Le président.—«Mais il n'avait que dix-sept ans?»

R.—«Oui. Il était allé s'embaucher en province, rapport à la mort de son père. Ça y faisait mal, à c't'enfant, parce qu'il avait répondu au patron: «Moi, travailler sur une meule fêlée, jamais!» Alors le père Jouin s'y était mis à sa place, et c'est comme ça que le malheur est arrivé à l'un plutôt qu'à l'autre. Alors, Prosper, le gamin, est parti pour la Somme, où nous avons des parents. Il est entré à l'usine de Gamache, et...»

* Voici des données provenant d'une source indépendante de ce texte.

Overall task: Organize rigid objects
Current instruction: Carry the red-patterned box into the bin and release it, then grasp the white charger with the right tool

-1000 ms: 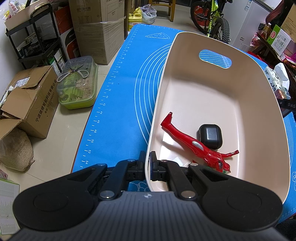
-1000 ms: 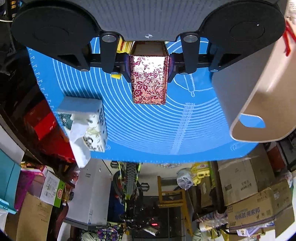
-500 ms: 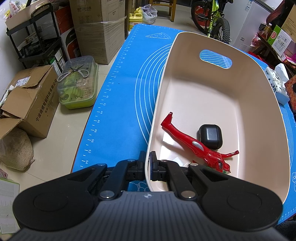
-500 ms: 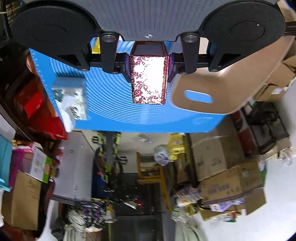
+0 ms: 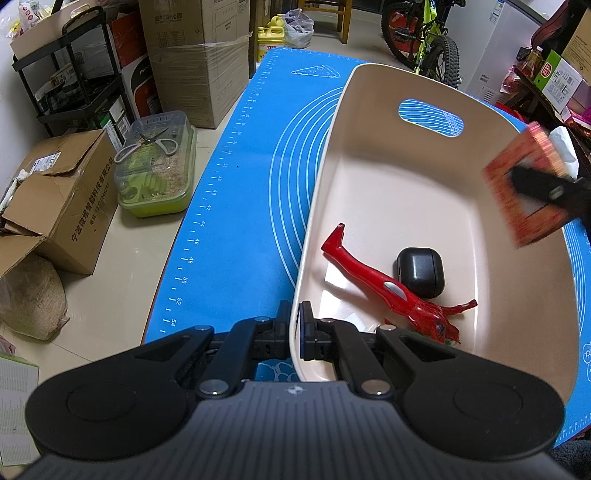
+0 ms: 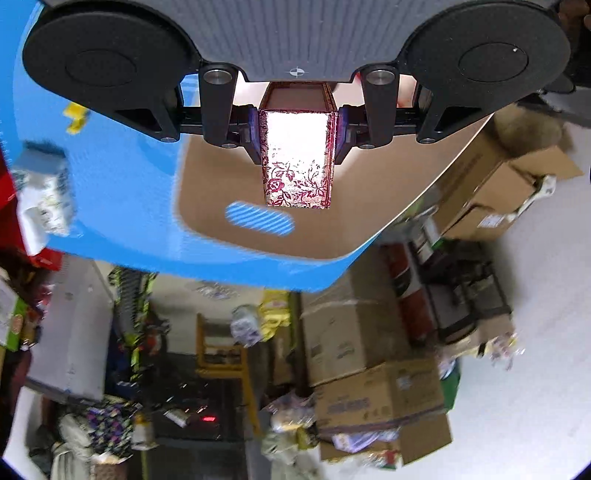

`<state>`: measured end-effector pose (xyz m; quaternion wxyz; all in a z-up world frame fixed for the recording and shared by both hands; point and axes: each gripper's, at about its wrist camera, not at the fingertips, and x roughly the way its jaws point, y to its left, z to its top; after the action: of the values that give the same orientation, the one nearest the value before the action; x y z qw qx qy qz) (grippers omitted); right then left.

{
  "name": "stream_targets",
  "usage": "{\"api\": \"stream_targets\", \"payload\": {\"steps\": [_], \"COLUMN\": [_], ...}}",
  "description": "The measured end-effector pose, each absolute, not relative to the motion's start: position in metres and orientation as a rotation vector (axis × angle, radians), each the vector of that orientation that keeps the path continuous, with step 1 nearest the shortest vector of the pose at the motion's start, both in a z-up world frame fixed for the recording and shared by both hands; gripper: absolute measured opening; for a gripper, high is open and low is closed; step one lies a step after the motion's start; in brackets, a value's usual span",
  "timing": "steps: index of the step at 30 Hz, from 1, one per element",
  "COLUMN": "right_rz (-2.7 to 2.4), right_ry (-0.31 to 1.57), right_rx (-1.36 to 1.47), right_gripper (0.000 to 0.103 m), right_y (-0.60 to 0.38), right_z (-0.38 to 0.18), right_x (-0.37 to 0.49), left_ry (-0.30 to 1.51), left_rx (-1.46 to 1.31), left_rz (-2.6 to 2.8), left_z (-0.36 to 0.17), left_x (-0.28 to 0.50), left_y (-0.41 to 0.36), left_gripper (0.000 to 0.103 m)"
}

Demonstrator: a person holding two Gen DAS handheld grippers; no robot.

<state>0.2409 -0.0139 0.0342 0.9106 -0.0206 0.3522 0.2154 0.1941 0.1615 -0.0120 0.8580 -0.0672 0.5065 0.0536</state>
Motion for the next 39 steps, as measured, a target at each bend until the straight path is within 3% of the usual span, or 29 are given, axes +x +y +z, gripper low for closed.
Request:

Elle eut un geste, que le président interpréta:

Le président.—«Un accident, lui aussi?»

R.—«Oui, six mois après le père, jour pour jour. Sa meule a explosé, l'a coupé en deux.»

La femme n'eut pas de larmes. Sa voix ne trembla guère. Mais ceux qui l'entendirent n'oublieront pas.

Le président.—«Et... votre autre fils?...»

R.—«Le cadet?... C'est le printemps dernier. Il avait douze ans, pas de raison... Il faisait l'espiègle, dans l'atelier... Une courroie l'a pris... C'est pas long, monsieur le président.»

Encore une fois, dans la salle où les hommes jugent, proportionnent les responsabilités et les peines, un silence écrasant tomba. La petite silhouette noire, à la barre des témoins, se faisait plus petite, semblait vouloir rentrer sous terre. Gênée d'avoir dû révéler l'atrocité de son sort, la veuve Jouin se recroquevillait, prenait une humble attitude, comme pour s'excuser, devant la pompeuse assistance, d'avoir tant de formidable grandeur, de porter une couronne tellement imposante et ensanglantée. Ses épaules se voûtaient un peu dans la «confection» de drap noir, et, sous la capote de crêpe achetée chez une mercière de faubourg, on voyait s'incliner son cou, maigre, brunâtre, cordé comme un filin, sur lequel erraient de petites mèches prématurément grisonnantes.